Go through the following listing and count each line that contains the string "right"; the answer is that number alone.

----

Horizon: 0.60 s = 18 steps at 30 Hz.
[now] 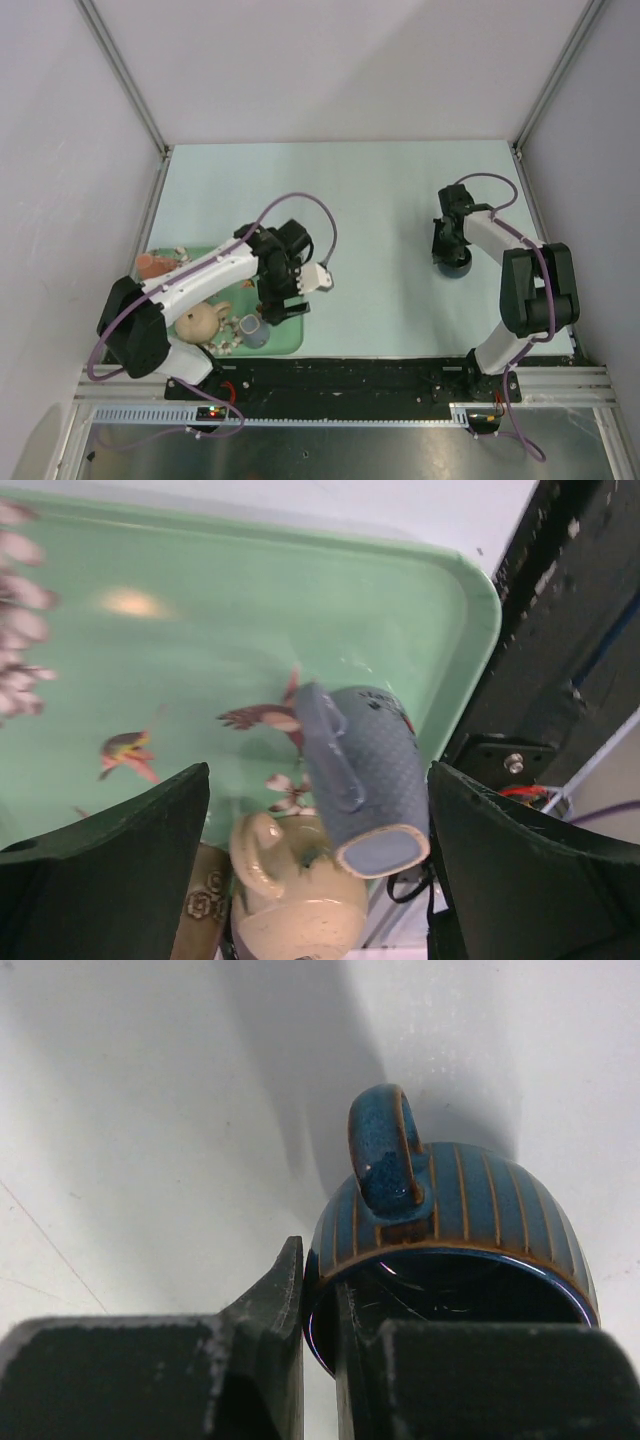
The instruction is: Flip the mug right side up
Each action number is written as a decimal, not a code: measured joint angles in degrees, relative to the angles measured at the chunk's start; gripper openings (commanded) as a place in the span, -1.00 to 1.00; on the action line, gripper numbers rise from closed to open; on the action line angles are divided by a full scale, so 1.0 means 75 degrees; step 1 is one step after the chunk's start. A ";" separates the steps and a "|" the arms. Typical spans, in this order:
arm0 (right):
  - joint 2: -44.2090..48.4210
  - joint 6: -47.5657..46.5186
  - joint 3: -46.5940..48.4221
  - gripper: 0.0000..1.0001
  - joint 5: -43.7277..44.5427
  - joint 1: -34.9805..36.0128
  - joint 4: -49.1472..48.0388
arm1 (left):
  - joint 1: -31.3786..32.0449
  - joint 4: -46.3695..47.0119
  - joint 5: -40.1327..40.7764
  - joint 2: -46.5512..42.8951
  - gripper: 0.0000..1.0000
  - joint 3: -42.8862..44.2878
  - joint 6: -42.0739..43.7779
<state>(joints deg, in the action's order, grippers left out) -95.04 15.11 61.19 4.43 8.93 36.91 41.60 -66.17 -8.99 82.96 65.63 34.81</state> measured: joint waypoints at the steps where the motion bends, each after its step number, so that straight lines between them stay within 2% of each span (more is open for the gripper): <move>1: 0.0000 0.0012 -0.0079 -0.84 -0.0079 -0.0058 -0.0099 | 0.0143 -0.0009 0.0050 -0.0044 0.89 -0.0262 0.0009; 6: 0.0102 0.0157 -0.0361 -0.46 -0.0388 -0.0335 -0.0609 | 0.0431 0.0157 0.0428 -0.0076 0.88 -0.0895 -0.0055; 9: 0.0166 0.0233 -0.0510 -0.16 -0.0405 -0.0396 -0.0839 | 0.0586 0.0498 0.0726 -0.0079 0.78 -0.1157 -0.0108; 13: 0.0283 0.0274 -0.0691 0.10 -0.0408 -0.0391 -0.0901 | 0.0734 0.0938 0.1128 -0.0079 0.41 -0.1647 -0.0175; 18: 0.0901 0.0254 -0.0749 0.21 -0.0192 -0.0198 -0.0799 | 0.0737 0.1227 0.1472 -0.0079 0.00 -0.1789 -0.0198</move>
<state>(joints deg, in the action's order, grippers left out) -88.29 17.02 55.57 2.98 7.44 30.92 47.13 -56.97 2.04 82.37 52.21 33.32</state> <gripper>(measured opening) 0.584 0.589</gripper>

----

OUTPUT BELOW: 2